Volume 55 | Number 5 | October 2020

Abstract List

Ishani Ganguli MD, MPH, Claire Lupo BBA, Alexander J. Mainor J.D., M.P.H. , Endel John Orav PhD, Bonnie B. Blanchfield CPA, ScD, Valerie A. Lewis Ph.D., Carrie H. Colla Ph.D.


Objective

To determine if Medicare Shared Savings Program Accountable Care Organizations (ACOs) using cost reduction measures in specialist compensation demonstrated better performance.


Data Sources

National, cross‐sectional survey data on ACOs (2013‐2015) linked to public‐use data on ACO performance (2014‐2016).


Study Design

We compared characteristics of ACOs that did and did not report use of cost reduction measures in specialist compensation and determined the association between using this approach and ACO savings, outpatient spending, and specialist visit rates.


Principal Findings

Of 160 ACOs surveyed, 26 percent reported using cost reduction measures to help determine specialist compensation.

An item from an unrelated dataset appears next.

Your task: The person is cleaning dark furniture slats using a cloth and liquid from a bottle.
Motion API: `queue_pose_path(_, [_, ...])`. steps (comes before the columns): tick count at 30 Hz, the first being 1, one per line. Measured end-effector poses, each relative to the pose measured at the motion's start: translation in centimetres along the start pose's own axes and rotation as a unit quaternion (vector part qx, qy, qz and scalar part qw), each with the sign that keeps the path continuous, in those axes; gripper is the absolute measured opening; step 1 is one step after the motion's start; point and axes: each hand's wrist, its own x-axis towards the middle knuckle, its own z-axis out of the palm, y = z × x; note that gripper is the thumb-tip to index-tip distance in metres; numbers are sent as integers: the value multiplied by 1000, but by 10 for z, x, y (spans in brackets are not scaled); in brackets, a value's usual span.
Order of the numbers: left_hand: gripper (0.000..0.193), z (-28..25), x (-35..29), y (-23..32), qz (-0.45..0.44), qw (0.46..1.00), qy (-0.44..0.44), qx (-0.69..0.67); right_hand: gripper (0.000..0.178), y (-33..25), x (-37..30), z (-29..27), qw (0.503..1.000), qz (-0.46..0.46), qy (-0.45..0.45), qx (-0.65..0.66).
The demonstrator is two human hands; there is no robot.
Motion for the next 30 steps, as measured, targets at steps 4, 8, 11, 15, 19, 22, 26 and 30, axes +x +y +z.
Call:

ACOs using cost reduction in specialist compensation were more often physician‐led (68.3 vs 49.6 percent) and served higher‐risk patients (mean Hierarchical Condition Category score 1.09 vs 1.05). These ACOs had similar savings per beneficiary year (adjusted difference $82.6 [95% CI −77.9, 243.1]), outpatient spending per beneficiary year (−24.0 [95% CI −248.9, 200.8]), and specialist visits per 1000 beneficiary years (369.7 [95% CI −9.3, 748.7]).


Conclusion

Incentivizing specialists on cost reduction was not associated with ACO savings in the short term. Further work is needed to determine the most effective approach to engage specialists in ACO efforts.